The atlas lays out important points from an early expedition by Danish anthropologist Knud Rasmussen, who explored the area between 1921 and 1924 in a journey known as “the Fifth Thule Expedition”—an expedition important enough that the atlas has carried on its name.

“The Fifth Thule Expedition collected vast amounts of Inuit knowledge in the form of oral traditions, traditional place names, linguistic information, Inuit drawn maps, photographs, and ethnographic objects,” the website announces upon first visit. “It is our hope that this information can be used to both educate about the past, and revitalize important cultural traditions and knowledge.”

The project was initiated by the Inuit community in Cambridge Bay, Nunavut, and supported by the Kitikmeot Heritage Society, the Carleton University’s Geomatics and Cartographic Research Centre (GCRC), and the National Museum of Denmark (where many original artifacts are stored).

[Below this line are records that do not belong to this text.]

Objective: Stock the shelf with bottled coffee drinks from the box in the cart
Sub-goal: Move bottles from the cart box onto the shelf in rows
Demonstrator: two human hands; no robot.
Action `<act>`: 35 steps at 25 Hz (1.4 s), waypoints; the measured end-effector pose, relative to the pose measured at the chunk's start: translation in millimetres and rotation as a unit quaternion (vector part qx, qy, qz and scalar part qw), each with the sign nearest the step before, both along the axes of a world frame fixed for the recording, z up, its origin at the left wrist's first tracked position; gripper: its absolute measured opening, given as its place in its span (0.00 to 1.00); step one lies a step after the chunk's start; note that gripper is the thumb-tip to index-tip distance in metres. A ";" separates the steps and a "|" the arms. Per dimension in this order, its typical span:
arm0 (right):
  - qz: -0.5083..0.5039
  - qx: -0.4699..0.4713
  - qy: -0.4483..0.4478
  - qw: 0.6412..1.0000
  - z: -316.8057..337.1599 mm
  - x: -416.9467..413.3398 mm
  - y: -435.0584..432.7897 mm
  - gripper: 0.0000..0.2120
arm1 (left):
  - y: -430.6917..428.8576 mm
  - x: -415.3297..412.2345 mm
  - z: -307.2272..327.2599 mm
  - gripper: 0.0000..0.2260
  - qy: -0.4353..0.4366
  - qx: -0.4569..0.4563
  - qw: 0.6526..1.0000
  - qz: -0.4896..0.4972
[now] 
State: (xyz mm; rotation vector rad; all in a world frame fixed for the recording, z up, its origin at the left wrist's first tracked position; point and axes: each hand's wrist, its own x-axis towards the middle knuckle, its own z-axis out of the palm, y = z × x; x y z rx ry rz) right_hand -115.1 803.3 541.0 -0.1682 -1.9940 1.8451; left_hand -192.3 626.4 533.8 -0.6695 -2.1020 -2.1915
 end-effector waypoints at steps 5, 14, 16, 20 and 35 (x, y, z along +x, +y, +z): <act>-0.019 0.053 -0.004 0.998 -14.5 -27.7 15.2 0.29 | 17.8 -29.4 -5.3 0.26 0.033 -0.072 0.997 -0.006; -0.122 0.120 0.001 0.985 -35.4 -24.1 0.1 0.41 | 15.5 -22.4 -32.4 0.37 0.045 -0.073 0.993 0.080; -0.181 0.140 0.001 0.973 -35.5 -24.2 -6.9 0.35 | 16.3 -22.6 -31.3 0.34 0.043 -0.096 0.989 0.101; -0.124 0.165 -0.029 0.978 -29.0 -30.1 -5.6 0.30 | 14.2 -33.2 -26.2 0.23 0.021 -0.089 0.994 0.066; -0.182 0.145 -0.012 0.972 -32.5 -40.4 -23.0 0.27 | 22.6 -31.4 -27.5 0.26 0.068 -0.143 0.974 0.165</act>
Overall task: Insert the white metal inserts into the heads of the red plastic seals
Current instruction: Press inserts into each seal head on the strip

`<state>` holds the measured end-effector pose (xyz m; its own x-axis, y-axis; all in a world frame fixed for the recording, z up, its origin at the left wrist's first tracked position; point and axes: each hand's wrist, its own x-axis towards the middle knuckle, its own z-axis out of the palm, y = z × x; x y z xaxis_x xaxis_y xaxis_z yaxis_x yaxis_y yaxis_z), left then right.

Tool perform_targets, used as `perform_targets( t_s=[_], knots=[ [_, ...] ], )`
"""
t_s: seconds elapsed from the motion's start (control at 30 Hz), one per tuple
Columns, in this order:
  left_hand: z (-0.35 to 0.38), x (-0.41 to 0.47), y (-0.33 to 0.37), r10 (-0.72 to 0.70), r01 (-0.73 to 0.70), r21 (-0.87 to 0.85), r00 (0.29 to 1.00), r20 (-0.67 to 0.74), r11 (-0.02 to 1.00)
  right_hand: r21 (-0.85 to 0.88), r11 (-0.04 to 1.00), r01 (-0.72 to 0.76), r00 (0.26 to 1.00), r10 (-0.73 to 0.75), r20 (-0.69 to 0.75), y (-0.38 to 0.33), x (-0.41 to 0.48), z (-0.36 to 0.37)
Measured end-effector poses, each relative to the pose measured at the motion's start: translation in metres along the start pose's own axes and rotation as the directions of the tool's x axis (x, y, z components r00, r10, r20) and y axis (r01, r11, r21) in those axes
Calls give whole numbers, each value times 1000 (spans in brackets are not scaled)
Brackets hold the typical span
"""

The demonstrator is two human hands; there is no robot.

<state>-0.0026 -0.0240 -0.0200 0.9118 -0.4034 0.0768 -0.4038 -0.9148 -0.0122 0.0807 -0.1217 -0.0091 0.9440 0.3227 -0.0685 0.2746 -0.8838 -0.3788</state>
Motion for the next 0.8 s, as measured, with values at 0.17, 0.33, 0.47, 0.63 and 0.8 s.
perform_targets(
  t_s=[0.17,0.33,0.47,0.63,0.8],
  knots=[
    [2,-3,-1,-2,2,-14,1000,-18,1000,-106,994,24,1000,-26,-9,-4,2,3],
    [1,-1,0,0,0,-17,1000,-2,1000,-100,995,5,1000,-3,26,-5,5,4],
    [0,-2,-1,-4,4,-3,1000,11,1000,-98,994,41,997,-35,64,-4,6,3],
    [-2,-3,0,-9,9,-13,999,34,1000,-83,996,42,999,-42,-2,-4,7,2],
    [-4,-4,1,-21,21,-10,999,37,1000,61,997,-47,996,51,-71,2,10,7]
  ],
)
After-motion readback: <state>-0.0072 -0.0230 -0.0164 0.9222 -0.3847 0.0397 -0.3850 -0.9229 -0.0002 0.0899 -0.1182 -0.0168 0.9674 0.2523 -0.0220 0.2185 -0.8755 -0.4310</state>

“I was just awestruck by everything that was there because their collection is so dense with objects,” said Pamela Gross, executive director of the Kitikmeot Heritage Society. “They have a lot of information that Inuit had never seen before across the arctic, so it’s very exciting to work with them and get this information digitized.”

The atlas is designed to display and disseminate knowledge in traditional ways, allowing users to navigate Inuit knowledge through intertwined approaches with physical space, written reports, and multimedia components. It was also designed to be accessible to everyone, so it runs on a low bandwidth that works well in the north.

“It’s amazing!” said Darren Keith, the project leader. “What this [information] covers is a time before any culture had eroded. Technology was just changing; it had only been about 10 years since guns came to the area.”

Right now the website only covers one of the four regional Inuit groups visited by the Fifth Thule Expedition—the Copper Inuit. The website team hopes to expand this to cover the other three, and include a wider range of media such as 3D artifact scans, photospheres and digitized drawings, maps and field notes, and even early films that are currently stored in archives of Denmark.

They also hope to make a family tree based on important cultural namesakes—something that carries genealogical history.

“I didn’t know what my mother’s maiden’s name meant, and I was able to look at that information and that of other family members,” said Gross. “It gives you a sense of identity and pride, and it teaches knowledge that’s not always taught today.”

The project hopes to expand with the support of the Canadian Government, and with the continued support of the National Museum of Denmark.